WORK TO COMPLETE — Give back the listing word for word, from top to bottom.

>>

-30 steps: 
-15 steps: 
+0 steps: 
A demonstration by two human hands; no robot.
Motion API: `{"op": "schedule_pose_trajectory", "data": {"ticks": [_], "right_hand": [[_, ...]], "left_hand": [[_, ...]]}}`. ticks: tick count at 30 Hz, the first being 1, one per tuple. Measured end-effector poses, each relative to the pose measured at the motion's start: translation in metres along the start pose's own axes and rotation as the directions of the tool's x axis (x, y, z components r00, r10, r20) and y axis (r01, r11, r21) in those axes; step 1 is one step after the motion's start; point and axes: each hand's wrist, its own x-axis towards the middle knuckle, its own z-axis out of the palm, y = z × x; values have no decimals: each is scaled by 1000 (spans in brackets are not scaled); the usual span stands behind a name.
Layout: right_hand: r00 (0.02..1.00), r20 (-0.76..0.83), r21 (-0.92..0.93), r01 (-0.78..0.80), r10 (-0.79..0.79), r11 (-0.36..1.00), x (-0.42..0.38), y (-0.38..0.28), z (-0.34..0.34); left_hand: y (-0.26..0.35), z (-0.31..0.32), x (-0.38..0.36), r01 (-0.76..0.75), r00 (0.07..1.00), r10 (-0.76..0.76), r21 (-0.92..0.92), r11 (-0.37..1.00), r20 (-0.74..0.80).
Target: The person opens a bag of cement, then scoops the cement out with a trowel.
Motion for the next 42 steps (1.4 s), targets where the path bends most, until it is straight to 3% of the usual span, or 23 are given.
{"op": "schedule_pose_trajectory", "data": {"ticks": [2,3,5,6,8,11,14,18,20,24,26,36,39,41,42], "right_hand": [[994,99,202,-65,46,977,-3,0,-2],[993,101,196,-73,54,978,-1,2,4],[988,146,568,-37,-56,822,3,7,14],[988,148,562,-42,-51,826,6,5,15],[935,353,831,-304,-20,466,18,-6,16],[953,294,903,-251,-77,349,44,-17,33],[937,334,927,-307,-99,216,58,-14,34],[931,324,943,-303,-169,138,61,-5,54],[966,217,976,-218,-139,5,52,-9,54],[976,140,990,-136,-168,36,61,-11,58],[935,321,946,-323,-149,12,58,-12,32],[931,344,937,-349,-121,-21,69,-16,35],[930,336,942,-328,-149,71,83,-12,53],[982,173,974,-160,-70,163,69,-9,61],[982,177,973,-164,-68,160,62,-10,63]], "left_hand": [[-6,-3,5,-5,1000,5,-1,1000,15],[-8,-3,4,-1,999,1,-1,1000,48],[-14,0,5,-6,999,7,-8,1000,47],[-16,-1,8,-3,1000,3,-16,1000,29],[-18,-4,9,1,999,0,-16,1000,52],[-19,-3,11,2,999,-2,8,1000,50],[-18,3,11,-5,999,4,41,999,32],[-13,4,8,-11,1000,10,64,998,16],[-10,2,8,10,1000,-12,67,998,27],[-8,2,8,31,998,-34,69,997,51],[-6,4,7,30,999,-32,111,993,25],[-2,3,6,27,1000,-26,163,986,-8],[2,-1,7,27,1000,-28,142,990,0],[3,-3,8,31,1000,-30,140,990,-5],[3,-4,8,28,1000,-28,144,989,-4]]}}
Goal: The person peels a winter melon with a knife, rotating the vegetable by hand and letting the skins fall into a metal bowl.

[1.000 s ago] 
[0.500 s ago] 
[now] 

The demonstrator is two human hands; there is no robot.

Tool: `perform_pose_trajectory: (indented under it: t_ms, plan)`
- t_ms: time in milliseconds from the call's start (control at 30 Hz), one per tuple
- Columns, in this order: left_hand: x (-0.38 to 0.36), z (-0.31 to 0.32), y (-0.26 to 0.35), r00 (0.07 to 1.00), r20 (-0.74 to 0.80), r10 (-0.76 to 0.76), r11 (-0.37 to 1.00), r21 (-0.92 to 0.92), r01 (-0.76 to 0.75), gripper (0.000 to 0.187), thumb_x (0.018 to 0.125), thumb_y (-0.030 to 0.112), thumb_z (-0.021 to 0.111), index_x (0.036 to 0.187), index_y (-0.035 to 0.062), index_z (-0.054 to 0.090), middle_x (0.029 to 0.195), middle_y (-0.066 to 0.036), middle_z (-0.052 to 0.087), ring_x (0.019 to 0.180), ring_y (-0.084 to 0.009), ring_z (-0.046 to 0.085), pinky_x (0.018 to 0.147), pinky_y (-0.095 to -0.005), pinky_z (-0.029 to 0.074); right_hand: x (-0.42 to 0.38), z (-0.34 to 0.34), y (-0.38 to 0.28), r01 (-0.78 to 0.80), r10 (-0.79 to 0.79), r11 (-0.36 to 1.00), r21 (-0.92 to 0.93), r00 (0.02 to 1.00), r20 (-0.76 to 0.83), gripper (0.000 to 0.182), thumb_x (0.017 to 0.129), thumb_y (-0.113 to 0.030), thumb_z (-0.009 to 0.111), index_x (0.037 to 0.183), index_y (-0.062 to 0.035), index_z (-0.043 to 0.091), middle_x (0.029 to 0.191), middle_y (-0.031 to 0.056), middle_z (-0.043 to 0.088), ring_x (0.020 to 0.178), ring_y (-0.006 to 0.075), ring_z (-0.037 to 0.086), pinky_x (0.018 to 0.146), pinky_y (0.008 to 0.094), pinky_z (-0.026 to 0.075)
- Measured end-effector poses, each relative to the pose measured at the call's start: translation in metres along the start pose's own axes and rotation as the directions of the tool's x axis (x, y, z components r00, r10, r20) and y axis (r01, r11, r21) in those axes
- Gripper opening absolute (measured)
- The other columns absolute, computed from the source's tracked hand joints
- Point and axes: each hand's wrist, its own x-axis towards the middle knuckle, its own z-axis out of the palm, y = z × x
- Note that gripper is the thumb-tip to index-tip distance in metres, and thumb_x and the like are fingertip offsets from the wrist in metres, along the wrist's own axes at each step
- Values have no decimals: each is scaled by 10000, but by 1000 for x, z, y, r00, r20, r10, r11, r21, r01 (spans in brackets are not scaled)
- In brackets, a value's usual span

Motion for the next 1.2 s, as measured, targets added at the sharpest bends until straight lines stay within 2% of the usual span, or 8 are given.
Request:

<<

ANSWER BELOW —
-30 steps: 
-15 steps: 
+0 steps: 
A demonstration by two human hands; no robot.
Motion API: `{"op": "schedule_pose_trajectory", "data": {"ticks": [_], "right_hand": [[_, ...]], "left_hand": [[_, ...]]}}`. ticks: tick count at 30 Hz, the first being 1, one per tuple. Measured end-effector poses, each relative to the pose measured at the motion's start: translation in metres along the start pose's own axes and rotation as the directions of the tool's x axis (x, y, z components r00, r10, r20) and y axis (r01, r11, r21) in those axes; step 1 is one step after the motion's start; point and axes: each hand's wrist, its own x-axis towards the middle knuckle, its own z-axis out of the palm, y = z × x; values have no decimals: each is scaled by 1000 (spans in brackets are not scaled); the usual span stands behind a name.
Layout: right_hand: r00 (0.02..1.00), r20 (-0.76..0.83), r21 (-0.92..0.93), r01 (-0.78..0.80), r10 (-0.79..0.79), r11 (-0.36..1.00), x (-0.42..0.38), y (-0.38..0.28), z (-0.34..0.34); left_hand: y (-0.26..0.35), z (-0.31..0.32), x (-0.38..0.36), r01 (-0.76..0.75), r00 (0.07..1.00), r10 (-0.76..0.76), r21 (-0.92..0.92), r11 (-0.37..1.00), r20 (-0.74..0.80).
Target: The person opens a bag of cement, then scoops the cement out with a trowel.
Motion for the next 42 steps (1.4 s), targets where the path bends most, until it is straight to 3% of the usual span, or 23 are given.
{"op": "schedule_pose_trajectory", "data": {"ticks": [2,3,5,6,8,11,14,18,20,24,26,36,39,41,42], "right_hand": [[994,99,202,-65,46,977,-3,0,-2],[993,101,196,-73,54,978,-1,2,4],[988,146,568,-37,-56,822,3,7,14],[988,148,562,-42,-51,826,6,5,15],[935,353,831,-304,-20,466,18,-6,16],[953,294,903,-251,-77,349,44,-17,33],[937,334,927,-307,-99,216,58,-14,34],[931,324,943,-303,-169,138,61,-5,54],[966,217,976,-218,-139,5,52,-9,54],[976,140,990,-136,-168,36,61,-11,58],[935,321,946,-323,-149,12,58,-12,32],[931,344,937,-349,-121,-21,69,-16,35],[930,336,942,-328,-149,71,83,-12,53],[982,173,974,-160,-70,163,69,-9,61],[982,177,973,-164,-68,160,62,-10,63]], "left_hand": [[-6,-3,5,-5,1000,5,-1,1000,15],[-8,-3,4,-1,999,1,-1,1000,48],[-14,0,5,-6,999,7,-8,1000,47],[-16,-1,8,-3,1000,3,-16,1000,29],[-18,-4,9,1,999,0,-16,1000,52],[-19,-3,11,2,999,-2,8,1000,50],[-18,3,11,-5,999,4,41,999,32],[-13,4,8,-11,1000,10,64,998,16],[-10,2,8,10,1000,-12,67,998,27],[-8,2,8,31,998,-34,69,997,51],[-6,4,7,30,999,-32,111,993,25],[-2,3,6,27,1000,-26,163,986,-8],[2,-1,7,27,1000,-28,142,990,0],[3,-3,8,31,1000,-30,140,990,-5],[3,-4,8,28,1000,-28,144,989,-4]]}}
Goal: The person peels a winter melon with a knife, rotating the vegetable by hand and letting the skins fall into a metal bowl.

[1.000 s ago] 
[0.500 s ago] 
[now] 

The demonstrator is two human hands; there is no robot.

Tool: `perform_pose_trajectory: (indented under it: t_ms, plan)`
- t_ms: time in milliseconds from the call's start (control at 30 Hz), one per tuple
- Columns, in this order: left_hand: x (-0.38 to 0.36), z (-0.31 to 0.32), y (-0.26 to 0.35), r00 (0.07 to 1.00), r20 (-0.74 to 0.80), r10 (-0.76 to 0.76), r11 (-0.37 to 1.00), r21 (-0.92 to 0.92), r01 (-0.76 to 0.75), gripper (0.000 to 0.187), thumb_x (0.018 to 0.125), thumb_y (-0.030 to 0.112), thumb_z (-0.021 to 0.111), index_x (0.036 to 0.187), index_y (-0.035 to 0.062), index_z (-0.054 to 0.090), middle_x (0.029 to 0.195), middle_y (-0.066 to 0.036), middle_z (-0.052 to 0.087), ring_x (0.019 to 0.180), ring_y (-0.084 to 0.009), ring_z (-0.046 to 0.085), pinky_x (0.018 to 0.147), pinky_y (-0.095 to -0.005), pinky_z (-0.029 to 0.074); right_hand: x (-0.42 to 0.38), z (-0.34 to 0.34), y (-0.38 to 0.28), r01 (-0.78 to 0.80), r10 (-0.79 to 0.79), r11 (-0.36 to 1.00), r21 (-0.92 to 0.93), r00 (0.02 to 1.00), r20 (-0.76 to 0.83), gripper (0.000 to 0.182), thumb_x (0.017 to 0.129), thumb_y (-0.113 to 0.030), thumb_z (-0.009 to 0.111), index_x (0.037 to 0.183), index_y (-0.062 to 0.035), index_z (-0.043 to 0.091), middle_x (0.029 to 0.191), middle_y (-0.031 to 0.056), middle_z (-0.043 to 0.088), ring_x (0.020 to 0.178), ring_y (-0.006 to 0.075), ring_z (-0.037 to 0.086), pinky_x (0.018 to 0.146), pinky_y (0.008 to 0.094), pinky_z (-0.026 to 0.075)
- Measured end-effector poses, each relative to the pose measured at the call's start: translation in metres along the start pose's own axes and rotation as the directions of the tool's x axis (x, y, z components r00, r10, r20) and y axis (r01, r11, r21) in those axes
- Gripper opening absolute (measured)
- The other columns absolute, computed from the source's tracked hand joints
- Point and axes: each hand's wrist, its own x-axis towards the middle knuckle, its own z-axis out of the palm, y = z × x
- Note that gripper is the thumb-tip to index-tip distance in metres, and thumb_x and the like are fingertip offsets from the wrist in metres, along the wrist's own axes at each step
- Values have no decimals: each is scaled by 10000, but by 1000 for x, z, y, r00, r20, r10, r11, r21, r01 (spans in brackets are not scaled)
- In brackets, a value's usual span

Motion for the next 1.2 s, as measured, targets added at the sharpest bends until straight lines stay within 2% of the usual span, or 8 are given.
Request:

No additional output will be given.